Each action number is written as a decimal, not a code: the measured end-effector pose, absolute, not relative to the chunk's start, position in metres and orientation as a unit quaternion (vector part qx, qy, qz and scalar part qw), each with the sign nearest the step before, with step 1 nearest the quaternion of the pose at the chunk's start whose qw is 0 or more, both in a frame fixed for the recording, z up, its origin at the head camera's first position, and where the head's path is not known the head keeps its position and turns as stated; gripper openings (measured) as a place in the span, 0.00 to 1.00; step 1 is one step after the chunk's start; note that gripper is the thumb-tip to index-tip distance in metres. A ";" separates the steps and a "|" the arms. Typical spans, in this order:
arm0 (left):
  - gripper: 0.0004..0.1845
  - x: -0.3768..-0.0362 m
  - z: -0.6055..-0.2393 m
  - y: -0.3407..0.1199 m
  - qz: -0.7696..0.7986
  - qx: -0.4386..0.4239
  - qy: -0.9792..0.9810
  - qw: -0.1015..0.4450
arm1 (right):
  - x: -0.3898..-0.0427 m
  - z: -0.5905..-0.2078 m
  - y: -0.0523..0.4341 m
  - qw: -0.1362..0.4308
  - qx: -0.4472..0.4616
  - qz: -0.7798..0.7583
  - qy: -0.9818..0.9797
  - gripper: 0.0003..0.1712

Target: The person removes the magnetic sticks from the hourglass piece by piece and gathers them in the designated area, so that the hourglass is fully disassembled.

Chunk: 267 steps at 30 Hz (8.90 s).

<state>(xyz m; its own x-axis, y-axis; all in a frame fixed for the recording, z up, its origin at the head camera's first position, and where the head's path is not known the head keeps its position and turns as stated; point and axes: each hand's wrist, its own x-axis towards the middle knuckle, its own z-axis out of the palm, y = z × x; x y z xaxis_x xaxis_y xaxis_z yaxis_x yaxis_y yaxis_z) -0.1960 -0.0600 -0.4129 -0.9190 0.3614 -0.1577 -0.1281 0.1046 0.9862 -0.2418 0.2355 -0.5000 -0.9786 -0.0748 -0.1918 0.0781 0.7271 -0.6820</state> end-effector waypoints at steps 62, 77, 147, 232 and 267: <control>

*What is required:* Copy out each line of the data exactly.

*Written response:*
Each action number is written as a decimal, not a code: the measured end-effector pose, absolute, not relative to the chunk's start, position in metres and orientation as a unit quaternion (vector part qx, qy, qz and scalar part qw), each with the sign nearest the step before, with step 1 nearest the quaternion of the pose at the chunk's start whose qw is 0 or more, both in a frame fixed for the recording, z up, its origin at the head camera's first position, and where the head's path is not known the head keeps its position and turns as stated; gripper openings (measured) as a place in the span, 0.00 to 1.00; step 1 is one step after the chunk's start; note that gripper is the thumb-tip to index-tip distance in metres. A ";" separates the steps and a "|" the arms. Typical spans, in this order:
arm0 (left):
  - gripper: 0.0004..0.1845
  - x: -0.3768..-0.0362 m
  - z: -0.6055..-0.2393 m
  - y: -0.3407..0.1199 m
  - qz: -0.7696..0.7986
  - qx: -0.4386..0.4239
  - qy: -0.9792..0.9810
  - qw: -0.1015..0.4450
arm1 (right):
  - x: -0.3898..-0.0427 m
  - z: -0.5905..-0.2078 m
  - y: -0.0523..0.4341 m
  - qw: -0.1362..0.4308
  - qx: -0.4472..0.4616
  - qz: -0.7798..0.7583
  - qy: -0.9818..0.9797
  - gripper: 0.0003..0.1712

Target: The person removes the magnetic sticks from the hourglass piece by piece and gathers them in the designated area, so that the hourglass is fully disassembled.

Chunk: 267 steps at 30 Hz (8.90 s).

<state>(xyz m; its own x-axis, y-axis; all in a frame fixed for the recording, z up, its origin at the head camera's first position, and where the head's path is not known the head keeps its position and turns as stated; point and axes: each hand's wrist, its own x-axis towards the middle knuckle, its own z-axis out of the palm, y = z × x; x y z xaxis_x xaxis_y xaxis_z yaxis_x yaxis_y yaxis_z) -0.1960 -0.0600 -0.4129 -0.9190 0.3614 -0.1577 -0.1281 0.1046 0.9862 -0.2418 0.2355 -0.5000 -0.9786 -0.0748 -0.1918 0.0781 0.7271 -0.6820</state> end-effector waypoints at steps 62, 77, 147, 232 and 267: <control>

The answer stands, and there is nothing more to add.